- Movie poster
- Directed by: Srijit Mukherji
- Produced by: Shree Venkatesh Films
- Starring: Rituparna Sengupta; Saswata Chatterjee; Kaushik Sen; Jaya Ahsan; Jisshu Sengupta; Abir Chatterjee; Sudipta Chakraborty; Lily Chakravarty; Parno Mittra; Saayoni Ghosh; Priyanka Sarkar; Sohini Sarkar; Ridhima Ghosh; Ditipriya Roy; Ena Saha; Rudranil Ghosh; Kanchan Mullick; Biswajit Chakraborty; Nigel Akkara; Rajatava Dutta; Shataf Figar;
- Cinematography: Abhik Mukhopadhyay
- Edited by: Srijit Mukherji Pranoy Dasgupta
- Music by: Indraadip Das Gupta
- Distributed by: Shree Venkatesh Films
- Release date: 16 October 2015;
- Running time: 160 minutes
- Country: India
- Language: Bengali
- Budget: ₹3.5 crore
- Box office: ₹7 crore(super-hit)

= Rajkahini =

2015 Indian Bengali film

Rajkahini ( Tale of Kings, can also be called Tale of the Raj) is an Indian Bengali-language epic period action drama film directed by Srijit Mukherji.
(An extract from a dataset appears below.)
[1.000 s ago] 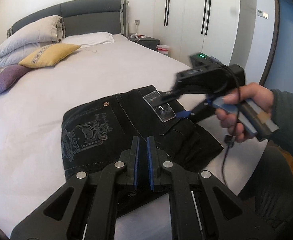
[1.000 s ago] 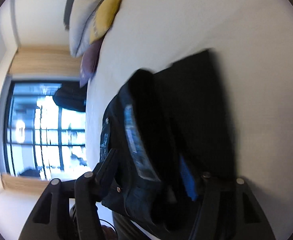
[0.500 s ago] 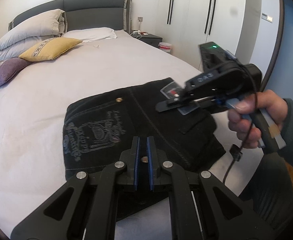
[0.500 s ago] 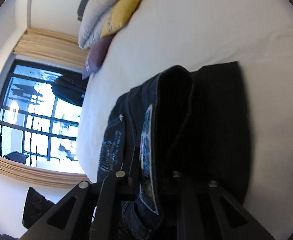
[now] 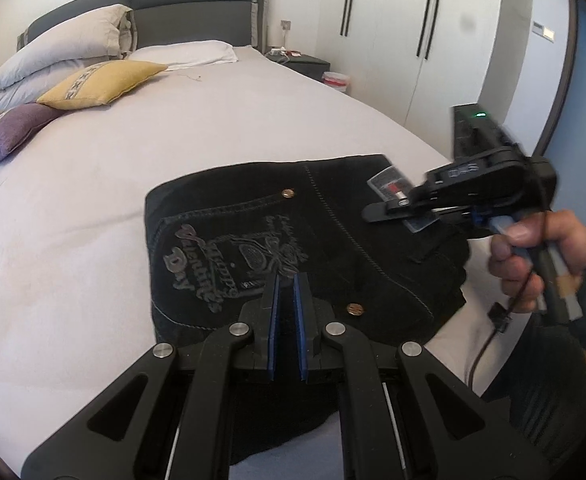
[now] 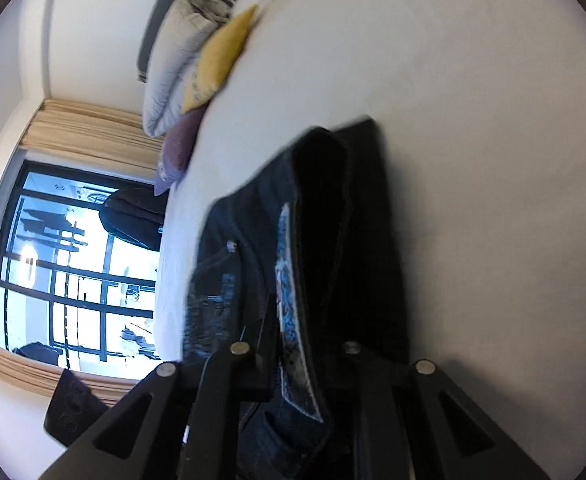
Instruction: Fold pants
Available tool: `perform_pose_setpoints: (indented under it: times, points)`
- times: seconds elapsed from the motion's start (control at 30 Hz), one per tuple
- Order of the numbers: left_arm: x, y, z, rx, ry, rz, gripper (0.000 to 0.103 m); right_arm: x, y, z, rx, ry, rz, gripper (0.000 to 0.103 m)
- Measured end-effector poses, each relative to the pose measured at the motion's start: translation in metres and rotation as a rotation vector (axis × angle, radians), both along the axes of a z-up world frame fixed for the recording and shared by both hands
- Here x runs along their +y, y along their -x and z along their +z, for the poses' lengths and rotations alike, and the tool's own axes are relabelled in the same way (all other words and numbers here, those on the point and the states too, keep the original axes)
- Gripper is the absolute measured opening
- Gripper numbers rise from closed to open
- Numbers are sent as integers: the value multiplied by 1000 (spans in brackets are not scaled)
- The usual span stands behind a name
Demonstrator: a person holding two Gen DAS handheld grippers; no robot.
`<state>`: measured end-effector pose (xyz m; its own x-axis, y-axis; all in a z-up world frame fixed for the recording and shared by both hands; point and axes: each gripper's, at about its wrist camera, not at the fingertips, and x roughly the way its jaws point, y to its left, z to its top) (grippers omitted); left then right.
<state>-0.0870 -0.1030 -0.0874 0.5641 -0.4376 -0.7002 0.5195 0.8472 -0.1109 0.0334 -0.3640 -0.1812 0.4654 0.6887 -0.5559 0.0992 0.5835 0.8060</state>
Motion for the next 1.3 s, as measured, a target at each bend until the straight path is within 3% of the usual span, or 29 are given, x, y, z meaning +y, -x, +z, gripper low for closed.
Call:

The shooting of the film was completed in June 2015 and the film was released on 16 October 2015. The film has an ensemble cast of eleven major female characters led by Rituparna Sengupta and also stars Saswata Chatterjee, Kaushik Sen, Jisshu Sengupta, Abir Chatterjee and Jaya Ahsan in other pivotal roles. The film was a critical and commercial success. It has since then been remade in Hindi by Mukherji as Begum Jaan.

==Plot==
In June 1947, the British passed a bill regarding the partition of Bengal. Delving into the grim history of the Partition, Srijit's movie Rajkahini is weaved around a border between the two nations that runs through a brothel housing eleven women.
Bengal was broken up twice (1905, and then during Independence) - officially for demographic reasons and ease of administration - but actually, it was a strictly political move to curtail Bengal politics. The narrative follows the erection of the Radcliffe Line as the boundary between the newly formed nations of India and East Pakistan (present day Bangladesh). As both the Congress and the Muslim League battle it out in courtrooms as to which side of Bengal will get which territory, in another part of Bengal is a brothel, situated right in the middle of Debiganj and Haldibari districts, which is the home and the world to eleven women and two men. Begum Jaan (Rituparna) is the boss, while the other women work under her as prostitutes. Begum's faithful bodyguard is Saleem Mirza (Nigel Akkara), a Pathan, and Sujan (Rudranil Ghosh) as their man-servant and entertainer. Begum Jaan is not concerned about Hindustan or Pakistan, her only concern is her business, which is running badly because of the partition and resulting riots. The local master and Congress worker (Abir Chatterjee) visits the brothel time to time with gifts for everyone.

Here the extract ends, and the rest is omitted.